▸ **Exercise instructions**:
Range to copy from the entries below: the line containing "Where can you spot the finger" through the line containing "Where can you spot the pink", inclusive. Retype only those lines, exactly, without any images.

▸ **Information given**:
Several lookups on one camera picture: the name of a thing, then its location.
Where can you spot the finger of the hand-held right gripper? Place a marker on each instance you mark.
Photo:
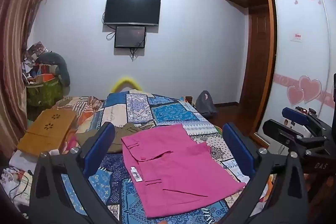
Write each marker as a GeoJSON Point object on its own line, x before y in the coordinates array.
{"type": "Point", "coordinates": [298, 113]}
{"type": "Point", "coordinates": [278, 130]}

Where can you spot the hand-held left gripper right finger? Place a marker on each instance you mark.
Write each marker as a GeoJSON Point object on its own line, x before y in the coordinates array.
{"type": "Point", "coordinates": [237, 150]}

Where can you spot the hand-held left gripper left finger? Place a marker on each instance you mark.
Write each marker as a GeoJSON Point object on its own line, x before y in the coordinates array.
{"type": "Point", "coordinates": [98, 146]}

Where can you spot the pink pants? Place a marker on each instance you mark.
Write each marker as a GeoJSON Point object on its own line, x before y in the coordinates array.
{"type": "Point", "coordinates": [178, 166]}

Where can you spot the olive green garment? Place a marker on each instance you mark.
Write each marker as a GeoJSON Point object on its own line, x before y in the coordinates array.
{"type": "Point", "coordinates": [127, 132]}

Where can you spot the orange striped blanket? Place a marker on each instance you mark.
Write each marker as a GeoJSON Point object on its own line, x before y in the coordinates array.
{"type": "Point", "coordinates": [84, 108]}

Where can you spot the white heart-print sliding door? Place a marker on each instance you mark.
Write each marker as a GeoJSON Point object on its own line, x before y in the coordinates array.
{"type": "Point", "coordinates": [299, 61]}

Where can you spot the wooden lap desk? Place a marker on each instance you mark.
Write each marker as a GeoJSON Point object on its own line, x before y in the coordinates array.
{"type": "Point", "coordinates": [47, 132]}

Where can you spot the grey backpack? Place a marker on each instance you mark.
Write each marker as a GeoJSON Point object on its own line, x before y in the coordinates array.
{"type": "Point", "coordinates": [206, 106]}

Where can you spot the yellow foam hoop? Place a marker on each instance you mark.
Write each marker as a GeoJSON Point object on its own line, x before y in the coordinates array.
{"type": "Point", "coordinates": [123, 81]}

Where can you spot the red and white sticker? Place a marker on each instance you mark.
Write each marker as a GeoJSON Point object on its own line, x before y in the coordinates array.
{"type": "Point", "coordinates": [298, 37]}

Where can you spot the green storage bag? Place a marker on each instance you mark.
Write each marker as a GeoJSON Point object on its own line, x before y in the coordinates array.
{"type": "Point", "coordinates": [44, 92]}

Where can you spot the blue patchwork blanket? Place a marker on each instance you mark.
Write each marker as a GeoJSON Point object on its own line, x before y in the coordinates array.
{"type": "Point", "coordinates": [170, 111]}

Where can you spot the white cloth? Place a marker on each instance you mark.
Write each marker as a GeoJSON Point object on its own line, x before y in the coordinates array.
{"type": "Point", "coordinates": [15, 163]}

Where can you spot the grey plush pillow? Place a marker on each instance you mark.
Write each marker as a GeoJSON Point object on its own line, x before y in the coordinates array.
{"type": "Point", "coordinates": [56, 61]}

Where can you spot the small black monitor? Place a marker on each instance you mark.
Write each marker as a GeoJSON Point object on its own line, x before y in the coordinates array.
{"type": "Point", "coordinates": [130, 36]}

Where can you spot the striped pink curtain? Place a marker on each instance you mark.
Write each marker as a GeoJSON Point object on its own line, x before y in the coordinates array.
{"type": "Point", "coordinates": [15, 43]}

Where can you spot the wooden bed frame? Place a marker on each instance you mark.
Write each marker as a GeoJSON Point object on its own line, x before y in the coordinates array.
{"type": "Point", "coordinates": [188, 100]}

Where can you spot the black wall television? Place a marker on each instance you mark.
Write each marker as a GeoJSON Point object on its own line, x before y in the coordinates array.
{"type": "Point", "coordinates": [132, 10]}

▸ **Solution to the exercise**:
Where can you spot the finger of the hand-held right gripper? Place a marker on each instance you mark.
Photo:
Write each marker as a GeoJSON Point object on its own line, x before y in the coordinates array.
{"type": "Point", "coordinates": [298, 113]}
{"type": "Point", "coordinates": [278, 130]}

Where can you spot the hand-held left gripper right finger? Place a marker on each instance you mark.
Write each marker as a GeoJSON Point object on its own line, x before y in the coordinates array.
{"type": "Point", "coordinates": [237, 150]}

Where can you spot the hand-held left gripper left finger? Place a marker on each instance you mark.
Write each marker as a GeoJSON Point object on its own line, x before y in the coordinates array.
{"type": "Point", "coordinates": [98, 146]}

Where can you spot the pink pants? Place a marker on each instance you mark.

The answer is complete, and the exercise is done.